More early-stage evidence is the Startappz company's Diabetes Test app, which allows users to check for signs of the disease. To date, the app has been downloaded over one hundred thousand times across 120 different countries. Other examples exist such as Egypt's Dr. Bridge, which has designed an app that facilitates physician-patient interaction via mobile messaging. Another Egyptian startup, Doctoruna, provides directories of physicians and dentists by location and insurance coverage.
The presence and impact of these entrepreneurial ventures are promising, yet more startups must enter this field. Patients, physicians and other healthcare players must do the same.
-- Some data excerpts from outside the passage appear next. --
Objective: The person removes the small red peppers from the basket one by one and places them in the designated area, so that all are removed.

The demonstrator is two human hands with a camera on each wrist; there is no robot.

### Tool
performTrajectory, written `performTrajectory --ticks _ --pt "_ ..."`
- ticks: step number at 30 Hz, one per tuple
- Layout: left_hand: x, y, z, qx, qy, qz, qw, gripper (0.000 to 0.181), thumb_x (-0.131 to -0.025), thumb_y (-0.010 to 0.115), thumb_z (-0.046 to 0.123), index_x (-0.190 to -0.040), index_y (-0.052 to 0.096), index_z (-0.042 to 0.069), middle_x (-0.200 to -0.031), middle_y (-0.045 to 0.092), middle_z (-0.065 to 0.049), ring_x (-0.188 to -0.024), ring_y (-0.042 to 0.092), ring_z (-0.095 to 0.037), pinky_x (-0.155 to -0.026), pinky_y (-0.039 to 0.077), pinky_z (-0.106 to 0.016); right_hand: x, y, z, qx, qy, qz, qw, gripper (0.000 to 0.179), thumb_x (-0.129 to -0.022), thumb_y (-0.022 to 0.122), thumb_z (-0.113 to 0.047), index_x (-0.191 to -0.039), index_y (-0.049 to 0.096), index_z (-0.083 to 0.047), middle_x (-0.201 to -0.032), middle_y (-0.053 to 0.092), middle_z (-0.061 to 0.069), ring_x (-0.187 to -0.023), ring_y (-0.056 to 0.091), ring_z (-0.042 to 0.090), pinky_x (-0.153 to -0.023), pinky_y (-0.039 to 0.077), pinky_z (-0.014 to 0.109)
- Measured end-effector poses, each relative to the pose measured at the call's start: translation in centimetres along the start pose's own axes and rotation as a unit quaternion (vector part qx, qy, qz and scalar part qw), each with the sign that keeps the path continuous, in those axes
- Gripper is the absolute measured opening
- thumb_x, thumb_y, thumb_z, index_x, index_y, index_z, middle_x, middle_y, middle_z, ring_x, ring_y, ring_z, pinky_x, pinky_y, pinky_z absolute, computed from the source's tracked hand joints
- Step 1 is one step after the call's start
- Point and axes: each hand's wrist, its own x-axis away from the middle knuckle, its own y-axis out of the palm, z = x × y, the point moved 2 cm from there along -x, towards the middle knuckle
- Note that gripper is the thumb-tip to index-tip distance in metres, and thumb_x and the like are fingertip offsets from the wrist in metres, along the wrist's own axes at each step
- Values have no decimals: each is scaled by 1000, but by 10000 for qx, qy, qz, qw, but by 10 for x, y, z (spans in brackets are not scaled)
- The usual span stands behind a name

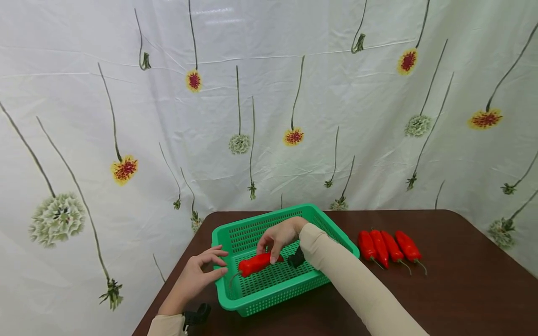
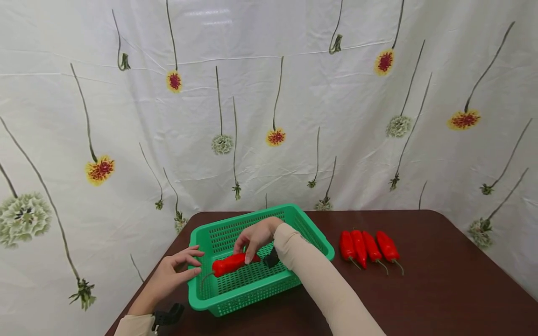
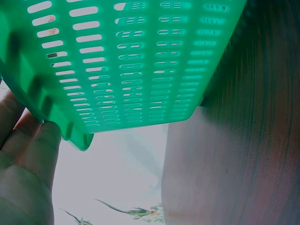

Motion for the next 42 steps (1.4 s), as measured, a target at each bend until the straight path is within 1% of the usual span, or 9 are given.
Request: performTrajectory --ticks 6,13,15,19,22,24,31,34,42 --pt "-1 1 -1 71 -32 -19 10000 13 -88 76 14 -94 74 3 -127 68 -12 -139 47 -13 -99 43 -15 3 2 -4 281 -127 70 9995 26 -92 66 -2 -118 62 0 -105 65 -4 -92 61 13 -90 51 42" --pt "-1 1 0 118 -89 -49 9999 8 -89 76 15 -92 75 8 -128 68 -12 -141 43 -36 -97 44 -15 6 5 -10 287 -322 251 9988 26 -92 67 -2 -118 63 1 -105 66 -3 -91 63 14 -102 43 62" --pt "-2 2 0 158 -86 -51 9998 6 -89 75 14 -92 74 8 -128 68 -12 -142 41 -40 -97 45 -15 8 5 -11 271 -323 346 9985 27 -92 67 -2 -118 63 0 -106 66 -3 -92 63 14 -102 45 59" --pt "-2 2 1 215 -116 -37 9997 6 -88 76 14 -91 74 9 -128 67 -14 -142 41 -40 -96 46 -15 12 6 -13 241 -292 533 9979 28 -91 68 -4 -119 64 -1 -106 66 -2 -93 63 14 -93 53 41" --pt "-2 1 0 202 -152 -20 9997 8 -88 76 13 -91 74 6 -128 68 -14 -142 44 -32 -95 47 -15 15 6 -14 175 -286 657 9973 29 -92 67 -4 -120 63 -1 -107 66 -2 -94 62 14 -86 53 31" --pt "-2 1 0 149 -172 -4 9997 8 -88 76 12 -92 74 6 -127 68 -14 -140 46 -18 -95 46 -14 17 6 -14 123 -271 772 9966 29 -92 67 -4 -121 64 -1 -107 66 -1 -94 61 14 -86 52 31" --pt "-2 0 1 127 -247 11 9996 11 -88 76 14 -92 73 4 -128 68 -12 -138 46 -10 -96 45 -15 26 5 -11 34 -340 1143 9929 26 -93 68 -7 -119 66 -3 -104 69 -1 -93 62 14 -85 52 29" --pt "-1 0 1 102 -227 37 9997 10 -88 76 15 -91 74 5 -127 68 -12 -131 43 7 -96 45 -16 30 5 -9 62 -368 1351 9901 26 -93 69 -9 -118 67 -3 -104 70 -1 -93 62 14 -86 53 29" --pt "-1 0 1 27 -130 22 9999 13 -88 76 16 -94 75 4 -128 69 -11 -125 40 17 -99 44 -17 41 7 -6 -199 -558 1945 9791 27 -94 68 -10 -119 67 0 -110 71 5 -96 63 15 -91 53 34"
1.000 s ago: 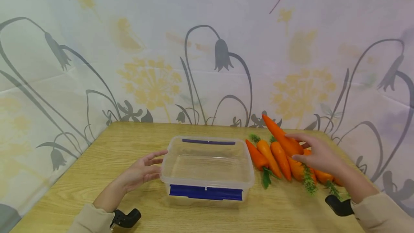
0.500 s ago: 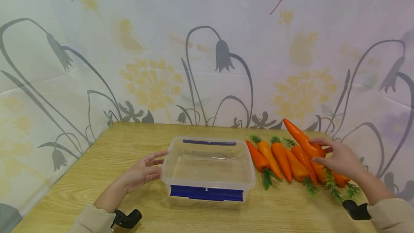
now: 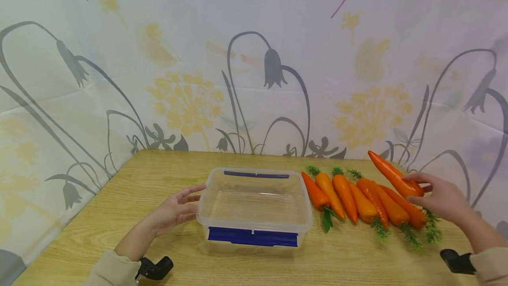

Two long-term steps must be taken to improve the ecosystem in which these companies and other players operate:
1. It is imperative to create regulation to monitor the quality of information, protect patients' and physicians' rights and give entrepreneurs guidelines to follow. Regulations in mobile health are still evolving globally. For instance, the Food and Drug Administration in the United States recently began its first investigation into an un-regulated healthcare app. Once such regulations are in place in MENA it will be easier for more entrepreneurs to be ambitious and more patients and physicians will feel comfortable utilizing these tools.
2. Second, there needs to be more sharing of best practices from abroad. There are ample examples of how entrepreneurs have developed mobile health solutions and also how accelerators , investors, and even foundations have supported this field globally. Knowledge sharing with these players can help MENA entrepreneurs identify how to best tailor mobile solutions to the region's needs. While MENA entrepreneurs will also need to develop technology that is exported to the rest of the world, there is still great value in adapting foreign models to the region.
These two recommendations are not quick wins, though they are critical for developing a robust and innovative m-health sector in MENA. Even small improvements to the surrounding ecosystem could open the door for new companies while also encouraging patients and physicians to jump on board.